The class specifier for a union declaration is similar to class or struct declaration:

union attr class-head-name { member-specification }
attr(C++11) - optional sequence of any number of attributes
class-head-name - the name of the union that's being defined. Optionally prepended by nested-name-specifier (sequence of names and scope-resolution operators, ending with scope-resolution operator). The name may be omitted, in which case the union is unnamed
member-specification - list of access specifiers, member object and member function declarations and definitions.

A union can have member functions (including constructors and destructors), but not virtual functions.

A union cannot have base classes and cannot be used as a base class.

A union cannot have data members of reference types.

Unions cannot contain a non-static data member with a non-trivial special member function (copy constructor, copy-assignment operator, or destructor). (until C++11)
If a union contains a non-static data member with a non-trivial special member function (copy/move constructor, copy/move assignment, or destructor) that function is deleted by default in the union and needs to be defined explicitly by the programmer.

At most one data member can have a brace-or-equals initializer

(since C++11)

Just like in struct declaration, the default member access in a union is public:.

[edit] Explanation

The union is only as big as necessary to hold its largest data member.
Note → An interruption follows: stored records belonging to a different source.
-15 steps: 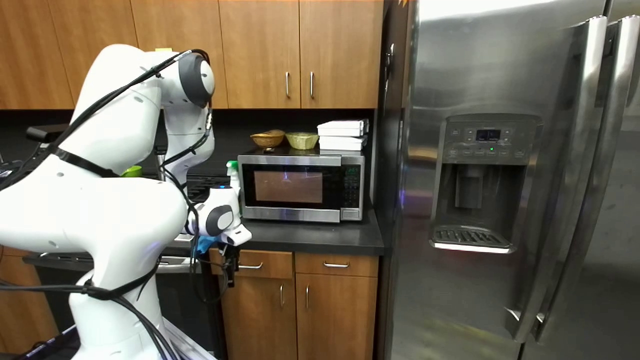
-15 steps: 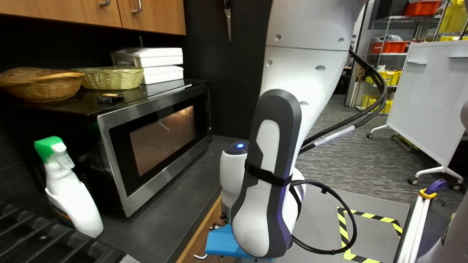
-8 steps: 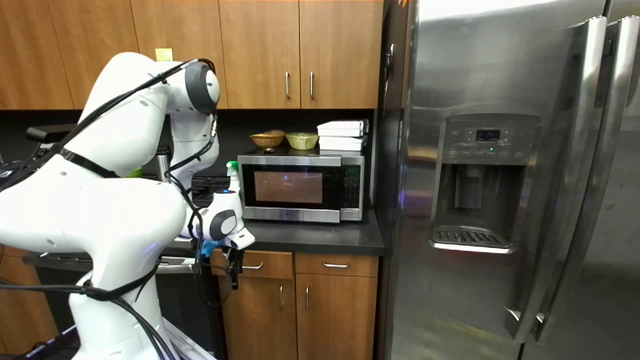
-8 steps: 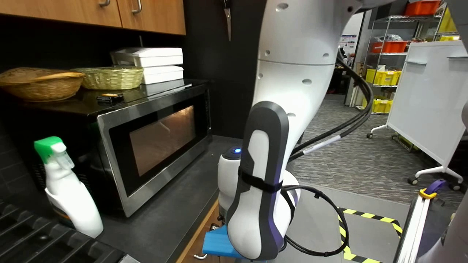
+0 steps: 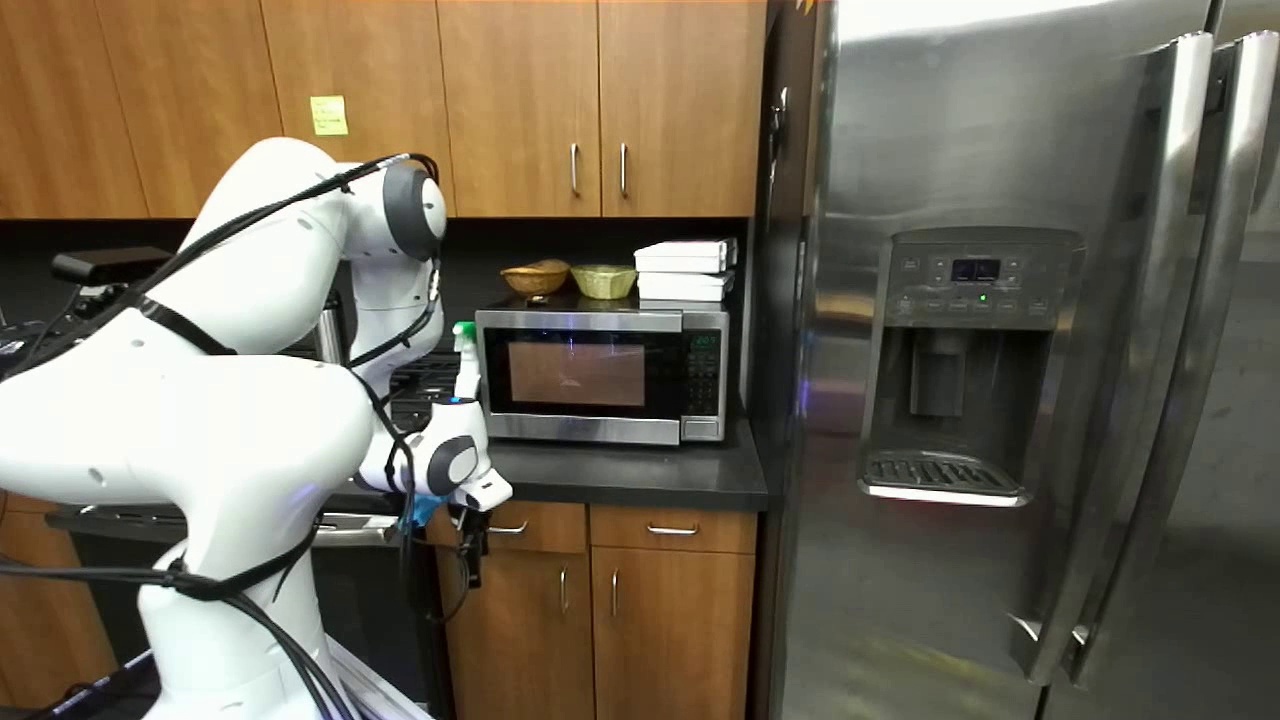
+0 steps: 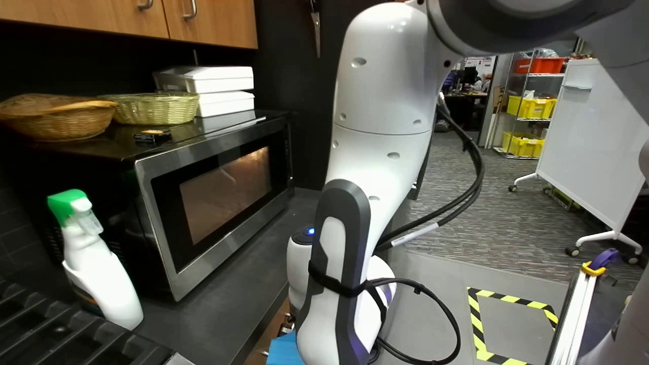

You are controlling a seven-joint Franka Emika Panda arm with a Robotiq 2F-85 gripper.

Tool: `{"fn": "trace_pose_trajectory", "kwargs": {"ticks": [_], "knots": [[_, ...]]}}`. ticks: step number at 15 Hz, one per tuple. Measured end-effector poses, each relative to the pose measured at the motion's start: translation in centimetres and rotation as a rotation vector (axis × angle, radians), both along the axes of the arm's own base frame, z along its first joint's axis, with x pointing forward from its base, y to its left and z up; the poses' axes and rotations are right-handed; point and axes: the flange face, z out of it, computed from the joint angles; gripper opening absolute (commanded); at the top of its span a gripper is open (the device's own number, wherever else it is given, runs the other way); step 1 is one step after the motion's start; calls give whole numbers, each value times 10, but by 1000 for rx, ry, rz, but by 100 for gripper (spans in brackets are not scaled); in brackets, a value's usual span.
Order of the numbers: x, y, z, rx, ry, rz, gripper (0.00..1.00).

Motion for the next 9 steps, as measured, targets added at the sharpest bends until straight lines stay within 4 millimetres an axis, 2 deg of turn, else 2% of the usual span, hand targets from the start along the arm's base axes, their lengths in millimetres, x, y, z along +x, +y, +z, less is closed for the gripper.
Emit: {"fn": "trace_pose_trajectory", "kwargs": {"ticks": [4,9], "knots": [[14,16,-1,16,-28,13,100],[14,17,-1,14,-31,4,100]]}}
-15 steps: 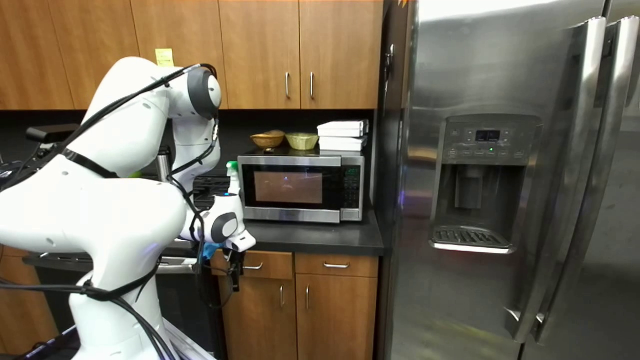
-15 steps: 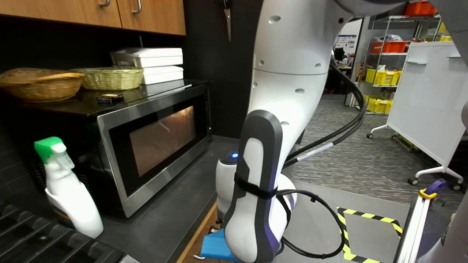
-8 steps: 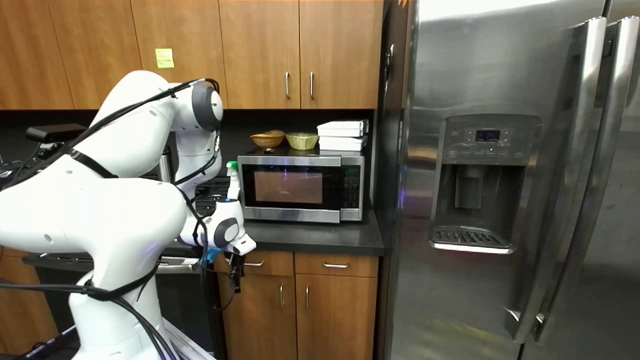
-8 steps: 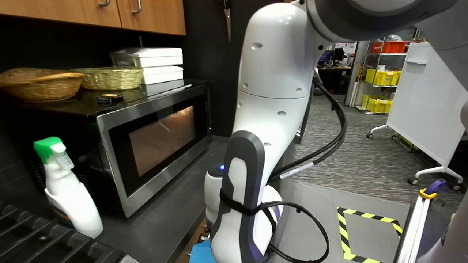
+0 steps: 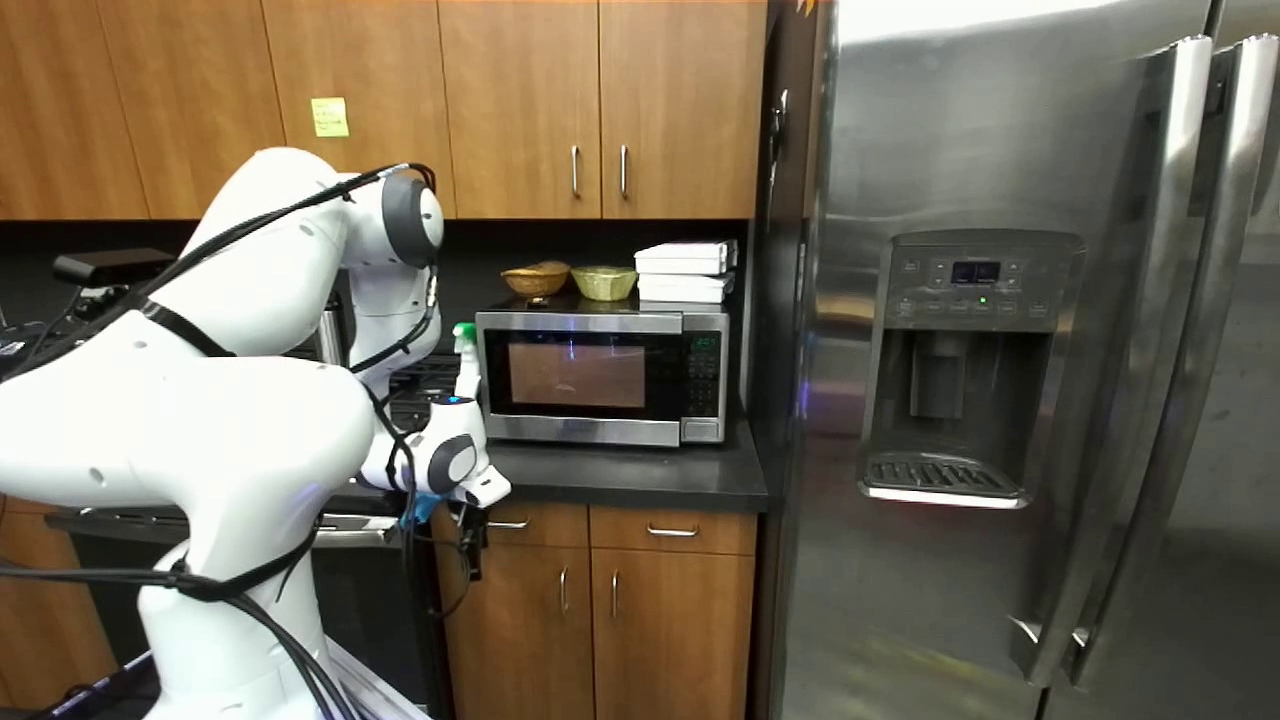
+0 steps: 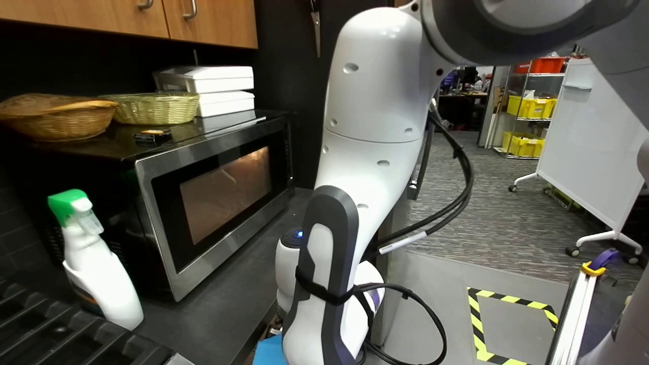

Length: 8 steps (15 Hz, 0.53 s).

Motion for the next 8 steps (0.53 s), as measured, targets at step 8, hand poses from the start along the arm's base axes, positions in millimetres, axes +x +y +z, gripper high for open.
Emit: {"fn": "trace_pose_trajectory", "kwargs": {"ticks": [8], "knots": [[-18,-26,-7,-45,38,-32,100]]}}
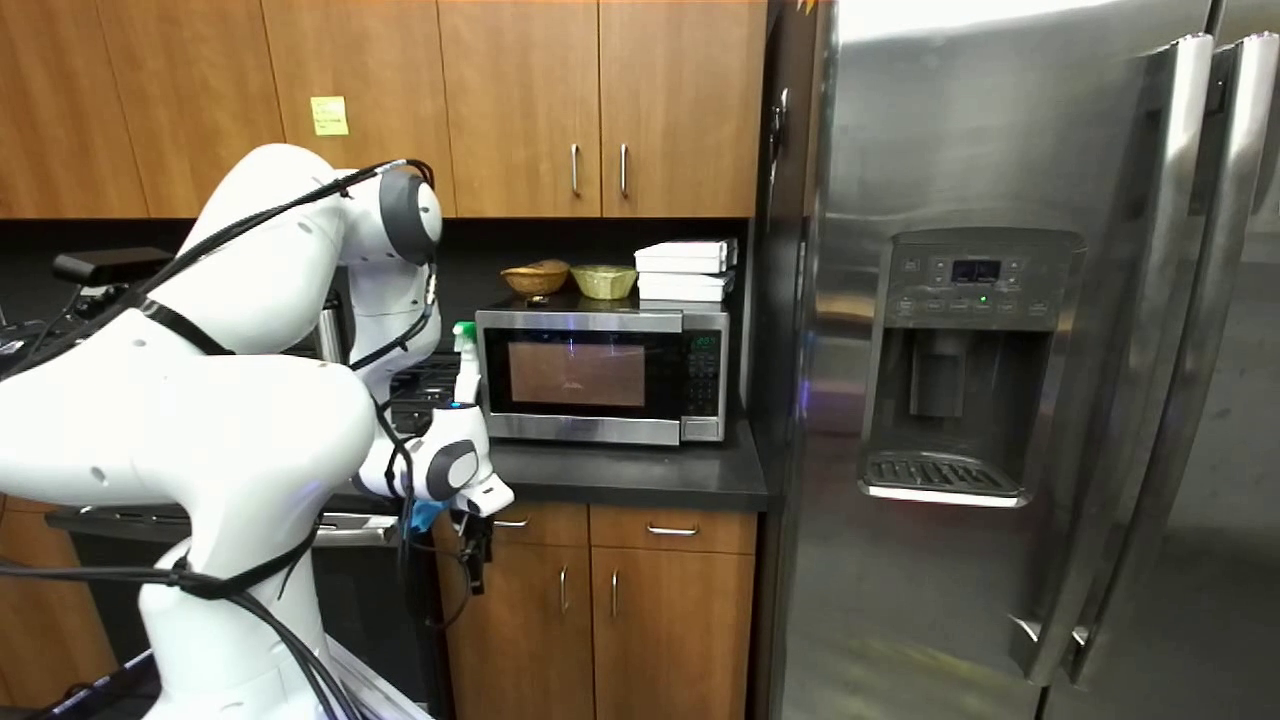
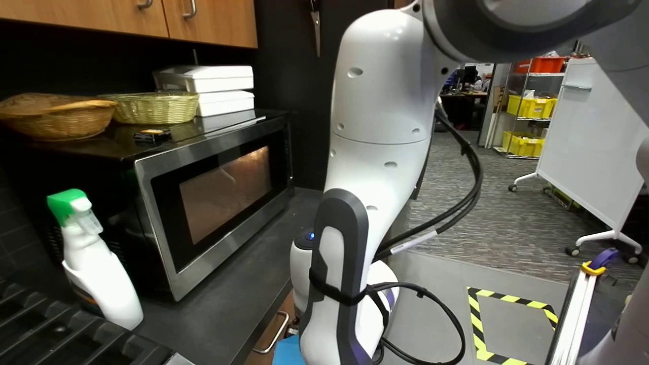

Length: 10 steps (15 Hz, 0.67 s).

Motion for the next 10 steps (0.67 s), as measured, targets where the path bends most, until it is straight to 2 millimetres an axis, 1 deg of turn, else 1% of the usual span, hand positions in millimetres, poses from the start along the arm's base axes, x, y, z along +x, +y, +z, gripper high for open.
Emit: {"fn": "trace_pose_trajectory", "kwargs": {"ticks": [2,4,6,10], "knots": [[-11,-7,1,-10,19,2,100],[-22,-11,9,-13,33,15,100],[-35,-17,23,-14,51,44,100],[-62,-31,57,-16,108,153,100]]}}
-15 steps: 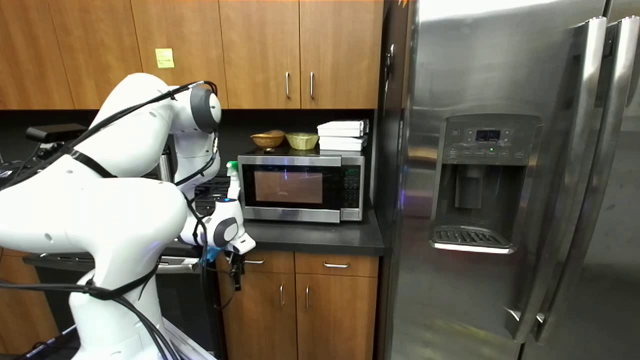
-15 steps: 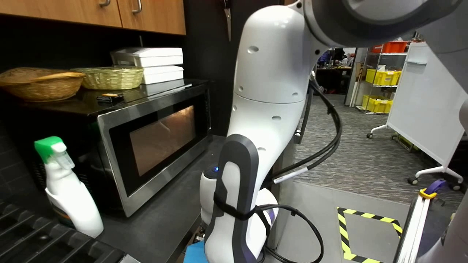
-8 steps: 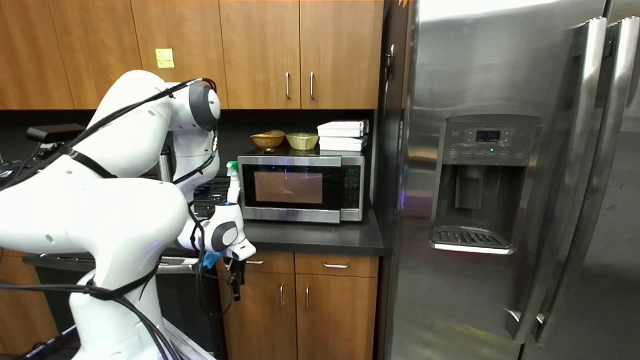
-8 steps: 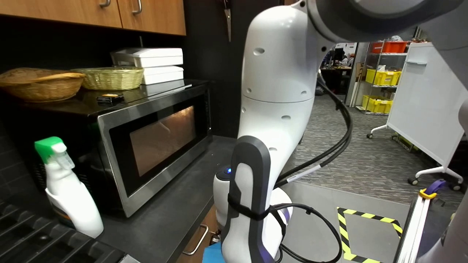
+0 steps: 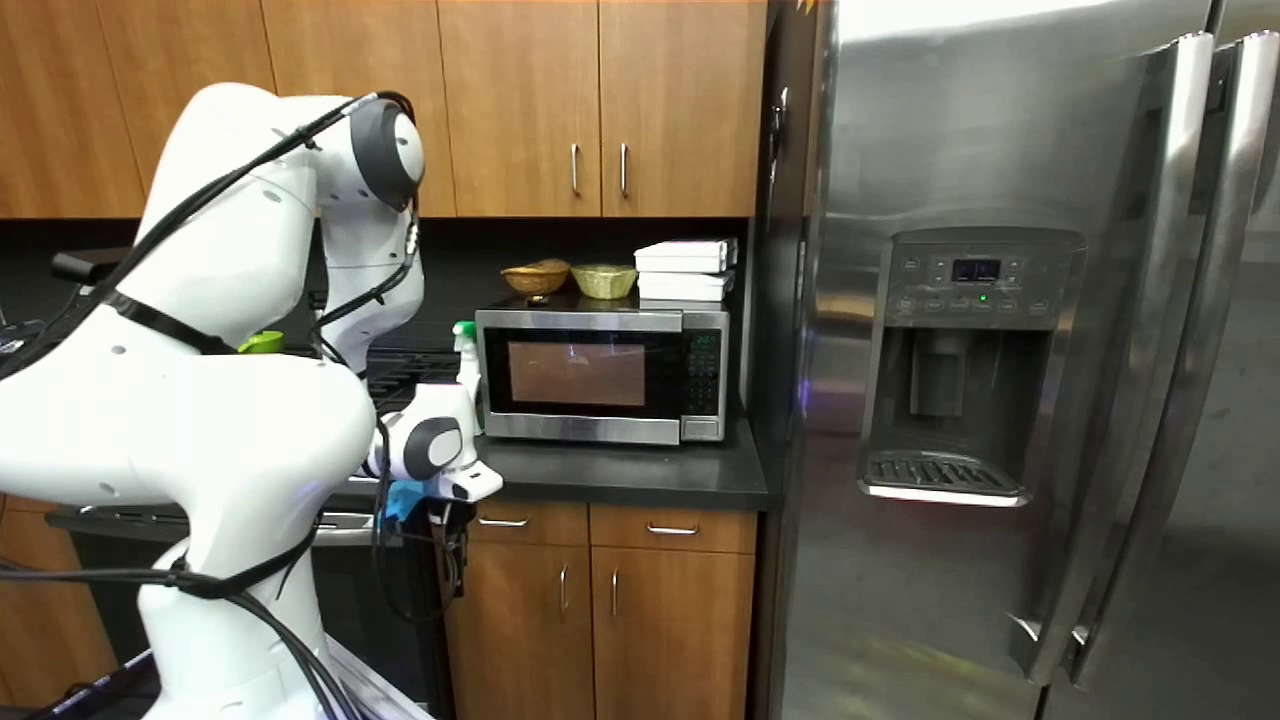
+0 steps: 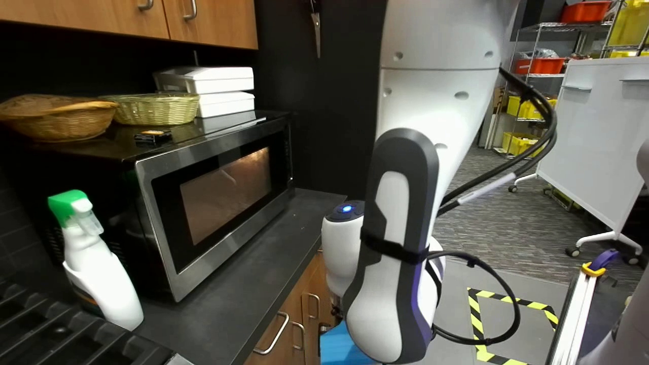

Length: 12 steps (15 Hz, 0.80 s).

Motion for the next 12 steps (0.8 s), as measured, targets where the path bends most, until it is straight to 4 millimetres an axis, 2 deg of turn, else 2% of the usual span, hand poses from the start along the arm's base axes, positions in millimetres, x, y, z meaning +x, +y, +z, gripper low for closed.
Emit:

The other data members are allocated in the same bytes as part of that largest member. The details of that allocation are implementation-defined, and it's undefined behavior to read from the member of the union that wasn't most recently written as it violates type aliasing. Many compilers implement, as a non-standard language extension, the ability to read inactive members of a union.

#include <iostream>
union S {
    std::int32_t n; // occupies 4 bytes
    std::uint16_t s[2]; // occupies 4 bytes
    std::uint8_t c; // occupies 1 byte
}; // the whole union occupies 4 bytes
 
int main()
{
    S s = {0x12345678}; // initalizes the first member, s.n is now the active member
    // at this point, reading from s.s or s.c is UB
    std::cout << std::hex << "s.n = " << s.n << '\n';
    s.s[0] = 0x0011; // s.s is now the active member
    // at this point, reading from n or c is UB but most compilers define this
    std::cout << "s.c is now " << +s.c << '\n' // 11 or 00, depending on platform
              << "s.n is now " << s.n << '\n'; // 12340011 or 00115678 
}

Each member is allocated as if it is the only member of the class, which is why s.c in the example above aliases the first byte of s.s[0].

If members of a union are classes with user-defined constructors and destructors, to switch the active member, explicit destructor and placement new are generally needed:

#include <iostream>
#include <string>
#include <vector>
union S {
    std::string str;
    std::vector<int> vec;
    ~S() {} // needs to know which member is active, only possible in union-like class 
}; // the whole union occupies max(sizeof(string), sizeof(vector<int>)
 
int main()
{
    S s = {"Hello, world"};
    // at this point, reading from s.vec is UB
    std::cout << "s.str = " << s.str << '\n';
    s.str.~basic_string<char>();
    new (&s.vec) std::vector<int>;
    // now, s.vec is the active member of the union
    s.vec.push_back(10);
    std::cout << s.vec.size() << '\n';
    s.vec.~vector<int>();
}
(since C++11)

If two union members are standard-layout types, it's well-defined to examine their common subsequence on any compiler.

[edit] Anonymous unions

An unnamed union definition that does not define any objects is an anonymous union definition.

union { member-specification } ;

Anonymous unions have further restrictions: they cannot have member functions, cannot have static data members, and all their non-static data members must be public.

Members of an anonymous union are injected in the enclosing scope (and must not conflict with other names declared there).

int main()
{
    union { int a; const char* p; };
    a = 1;
    p = "Jennifer";
}

Namespace-scope anonymous unions must be static.

[edit] Union-like classes

A union-like class is any class with at least one anonymous union as a member. The members of that anonymous union are called variant members. Union-like classes can be used to implement tagged unions.

#include <iostream>
// S has one non-static data member (tag), three enumerator members, 
// and three variant members (c, n, d)
struct S
{
    enum {CHAR, INT, DOUBLE} tag;
    union {
        char c;
        int n;
        double d;
    };
};
 
void print_s(const S& s)
{
    switch(s.tag)
    {
        case S::CHAR: std::cout << s.c << '\n'; break;
        case S::INT: std::cout << s.n << '\n'; break;
        case S::DOUBLE: std::cout << s.d << '\n'; break;
    }
}
int main()
{
    S s = {S::CHAR, 'a'};
    print_s(s);
    s.tag = S::INT; s.n = 123;
    print_s(s);
}